* **EXERCISE BRIEF**: Copy out all the data, word for word.

* **SUPPLIED MATERIAL**:
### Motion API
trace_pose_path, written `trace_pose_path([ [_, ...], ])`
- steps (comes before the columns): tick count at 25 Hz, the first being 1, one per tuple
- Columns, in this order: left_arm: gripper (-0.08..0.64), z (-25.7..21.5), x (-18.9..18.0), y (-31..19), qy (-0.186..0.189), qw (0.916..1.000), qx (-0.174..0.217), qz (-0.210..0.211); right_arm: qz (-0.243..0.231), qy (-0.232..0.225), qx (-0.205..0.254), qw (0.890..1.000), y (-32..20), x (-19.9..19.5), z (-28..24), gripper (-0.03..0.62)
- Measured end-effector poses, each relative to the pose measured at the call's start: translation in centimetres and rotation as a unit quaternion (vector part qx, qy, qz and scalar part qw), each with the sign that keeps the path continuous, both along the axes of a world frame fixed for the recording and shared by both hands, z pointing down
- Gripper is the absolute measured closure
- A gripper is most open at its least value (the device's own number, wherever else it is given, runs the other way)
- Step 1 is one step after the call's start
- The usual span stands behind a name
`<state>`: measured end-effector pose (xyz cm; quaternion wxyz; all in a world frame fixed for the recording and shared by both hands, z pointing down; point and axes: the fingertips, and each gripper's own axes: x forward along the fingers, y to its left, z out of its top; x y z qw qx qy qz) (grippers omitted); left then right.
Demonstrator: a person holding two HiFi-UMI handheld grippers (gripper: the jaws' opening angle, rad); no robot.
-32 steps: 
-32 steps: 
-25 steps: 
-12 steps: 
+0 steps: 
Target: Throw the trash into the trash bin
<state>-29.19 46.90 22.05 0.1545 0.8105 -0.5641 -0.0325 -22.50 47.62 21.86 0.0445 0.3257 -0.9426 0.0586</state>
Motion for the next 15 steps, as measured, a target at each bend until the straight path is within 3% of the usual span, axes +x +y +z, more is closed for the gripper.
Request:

* **ANSWER**:
### Motion API
trace_pose_path, written `trace_pose_path([ [_, ...], ])`
- steps (comes before the columns): tick count at 25 Hz, the first being 1, one per tuple
- Columns, in this order: left_arm: gripper (-0.08..0.64), z (-25.7..21.5), x (-18.9..18.0), y (-31..19), qy (-0.186..0.189), qw (0.916..1.000), qx (-0.174..0.217), qz (-0.210..0.211); right_arm: qz (-0.243..0.231), qy (-0.232..0.225), qx (-0.205..0.254), qw (0.890..1.000), y (-32..20), x (-19.9..19.5), z (-28..24), gripper (-0.03..0.62)
- Measured end-effector poses, each relative to the pose measured at the call's start: translation in centimetres and rotation as a unit quaternion (vector part qx, qy, qz and scalar part qw), each with the sign that keeps the path continuous, both along the axes of a world frame fixed for the recording and shared by both hands, z pointing down
- Gripper is the absolute measured closure
- A gripper is most open at its least value (the device's own number, wherever else it is given, runs the other way)
- Step 1 is one step after the call's start
- The usual span stands behind a name
`<state>`: measured end-effector pose (xyz cm; quaternion wxyz; all in a world frame fixed for the recording and shared by both hands, z pointing down; point and axes: the fingertips, and each gripper's own axes: x forward along the fingers, y to its left, z out of its top; x y z qw qx qy qz) (grippers omitted); left then right.
Demonstrator: a person holding two HiFi-UMI handheld grippers (gripper: the jaws' opening angle, rad); no robot.
-32 steps: 
-32 steps: 
-25 steps: 
-12 steps: 
+0 steps: 
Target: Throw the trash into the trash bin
<state>-29.19 46.90 22.05 0.1545 0.8105 -0.5641 -0.0325 -22.50 47.62 21.86 0.0445 0.3257 -0.9426 0.0586</state>
Motion for the next 15 steps, as measured, a target at each bend until the straight path is within 3% of the usual span, axes +x +y +z, more is closed for the gripper.
Request:

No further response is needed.